Wow. Even at the worst roleplaying I took part in, when I was in junior high and didn't know any better, we weren't engaging in that. No wonder people dismiss Ron Edwards and the Forge so often, if that's what he's claiming happens "most of the time." But yeah, that's not at all applicable to my game or the descriptions I gave above about actor stance. Nor does it apply in any way to refute what I am saying about actor stance. I will refer you to the Forge's actual definition of actor where motivation isn't a part of the definition. Probably because motivation automatically gets inserted into every decision.

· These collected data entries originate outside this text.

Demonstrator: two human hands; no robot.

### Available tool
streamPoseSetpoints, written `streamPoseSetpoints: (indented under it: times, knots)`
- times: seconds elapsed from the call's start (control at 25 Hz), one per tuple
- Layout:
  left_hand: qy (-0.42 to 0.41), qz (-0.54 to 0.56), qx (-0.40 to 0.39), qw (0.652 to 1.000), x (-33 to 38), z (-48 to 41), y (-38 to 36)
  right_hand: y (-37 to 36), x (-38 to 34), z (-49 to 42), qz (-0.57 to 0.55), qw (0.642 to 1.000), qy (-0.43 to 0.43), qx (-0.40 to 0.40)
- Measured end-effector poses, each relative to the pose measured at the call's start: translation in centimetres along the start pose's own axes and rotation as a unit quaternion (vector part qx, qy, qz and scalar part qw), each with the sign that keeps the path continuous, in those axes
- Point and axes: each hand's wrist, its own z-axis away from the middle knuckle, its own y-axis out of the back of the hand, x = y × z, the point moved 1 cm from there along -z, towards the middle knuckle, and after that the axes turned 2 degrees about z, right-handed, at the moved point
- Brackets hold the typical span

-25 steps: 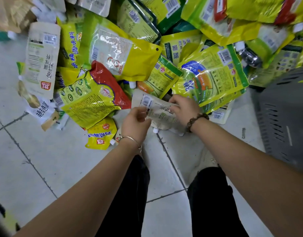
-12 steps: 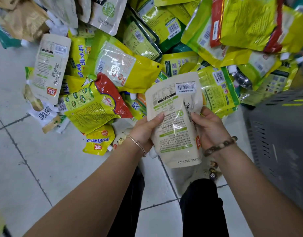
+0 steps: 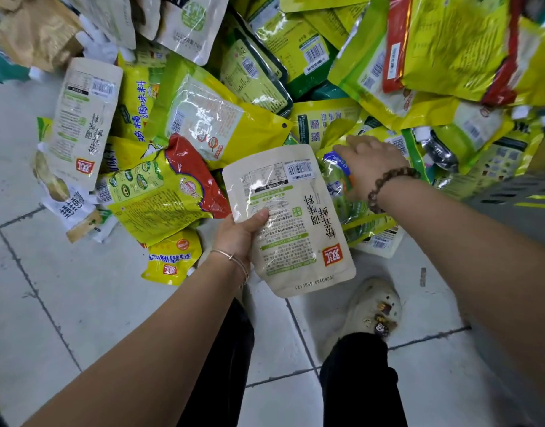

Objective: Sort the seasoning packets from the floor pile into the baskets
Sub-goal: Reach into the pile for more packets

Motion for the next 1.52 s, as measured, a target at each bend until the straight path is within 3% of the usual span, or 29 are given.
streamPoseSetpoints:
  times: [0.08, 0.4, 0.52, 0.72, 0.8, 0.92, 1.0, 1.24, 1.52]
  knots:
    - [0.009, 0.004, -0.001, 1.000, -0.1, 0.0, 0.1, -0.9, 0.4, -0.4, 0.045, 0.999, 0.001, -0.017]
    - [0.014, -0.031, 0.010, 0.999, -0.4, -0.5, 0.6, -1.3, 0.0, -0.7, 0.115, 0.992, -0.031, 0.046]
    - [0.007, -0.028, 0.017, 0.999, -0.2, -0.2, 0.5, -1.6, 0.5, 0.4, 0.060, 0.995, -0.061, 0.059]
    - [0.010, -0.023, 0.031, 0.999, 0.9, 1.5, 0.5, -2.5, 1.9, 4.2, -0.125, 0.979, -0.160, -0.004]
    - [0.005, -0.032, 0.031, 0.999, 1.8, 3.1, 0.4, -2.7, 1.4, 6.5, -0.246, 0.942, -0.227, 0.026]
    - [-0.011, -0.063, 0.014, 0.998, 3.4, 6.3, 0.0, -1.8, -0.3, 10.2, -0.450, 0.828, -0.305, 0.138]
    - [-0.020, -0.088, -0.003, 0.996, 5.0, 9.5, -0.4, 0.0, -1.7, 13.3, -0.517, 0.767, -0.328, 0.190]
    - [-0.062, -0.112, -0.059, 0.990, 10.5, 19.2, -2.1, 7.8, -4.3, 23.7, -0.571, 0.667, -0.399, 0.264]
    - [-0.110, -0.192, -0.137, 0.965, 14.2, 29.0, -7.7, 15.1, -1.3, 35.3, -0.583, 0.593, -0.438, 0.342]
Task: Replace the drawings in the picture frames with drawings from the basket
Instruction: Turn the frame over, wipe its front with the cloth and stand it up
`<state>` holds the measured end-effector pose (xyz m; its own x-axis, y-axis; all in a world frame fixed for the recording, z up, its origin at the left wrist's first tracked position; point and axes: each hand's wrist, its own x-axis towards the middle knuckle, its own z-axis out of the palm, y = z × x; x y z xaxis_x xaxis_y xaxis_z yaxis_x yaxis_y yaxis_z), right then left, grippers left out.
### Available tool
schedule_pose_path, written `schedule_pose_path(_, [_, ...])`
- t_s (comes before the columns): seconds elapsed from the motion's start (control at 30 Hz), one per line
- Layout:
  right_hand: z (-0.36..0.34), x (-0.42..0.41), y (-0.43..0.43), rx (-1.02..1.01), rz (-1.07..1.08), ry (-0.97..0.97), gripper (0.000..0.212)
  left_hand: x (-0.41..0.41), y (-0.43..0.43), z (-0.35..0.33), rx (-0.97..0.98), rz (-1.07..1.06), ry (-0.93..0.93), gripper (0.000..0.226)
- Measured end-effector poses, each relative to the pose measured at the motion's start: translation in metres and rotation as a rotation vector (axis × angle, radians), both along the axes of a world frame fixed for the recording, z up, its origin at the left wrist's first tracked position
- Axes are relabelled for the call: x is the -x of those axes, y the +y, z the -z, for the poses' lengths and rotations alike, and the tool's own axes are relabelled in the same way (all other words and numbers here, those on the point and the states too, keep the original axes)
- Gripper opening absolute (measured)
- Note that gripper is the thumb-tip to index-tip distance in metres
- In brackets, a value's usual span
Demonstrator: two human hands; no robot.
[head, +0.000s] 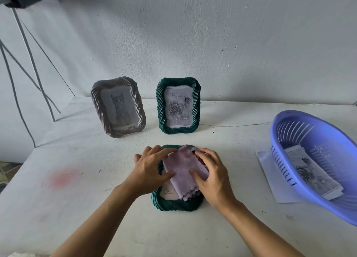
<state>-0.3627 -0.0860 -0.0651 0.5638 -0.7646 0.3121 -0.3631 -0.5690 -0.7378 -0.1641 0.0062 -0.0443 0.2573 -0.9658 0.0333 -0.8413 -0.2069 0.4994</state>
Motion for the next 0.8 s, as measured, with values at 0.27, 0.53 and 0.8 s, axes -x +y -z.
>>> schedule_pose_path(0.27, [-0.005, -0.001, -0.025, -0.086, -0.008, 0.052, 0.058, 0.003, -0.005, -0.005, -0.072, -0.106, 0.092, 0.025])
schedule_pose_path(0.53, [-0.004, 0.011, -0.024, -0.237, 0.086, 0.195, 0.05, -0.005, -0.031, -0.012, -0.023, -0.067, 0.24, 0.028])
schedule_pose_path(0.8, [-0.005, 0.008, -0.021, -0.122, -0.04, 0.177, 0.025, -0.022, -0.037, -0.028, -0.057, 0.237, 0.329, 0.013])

To build on what Edwards says here, of course one can trivially "convert" pawn stance into actor stance if one posits that one's PC has no motivations other than those of Edwards's "Id": a drive to "win" by killing and looting. But the goal of post-D&D "simulationist" FRPGs like RQ, C&S and the like is to enable actor stance in a richer sense than this, by providing sufficient context (psychological and/or social) to permit a relatively rich inhabitation of the PC and resultant actor stance action declarations.
This is precisely an example of Edwards's "Id". There's no character here, no in-fiction motivation. Just raw drive, which is indistinguishable from the player's desire to succeed at the game by beating the dungeon.
Which simply does not apply to anything that I've said on the subject of actor stance. You are conflating hack n' slash games with a non-hack n' slash game that simply lacks "richness."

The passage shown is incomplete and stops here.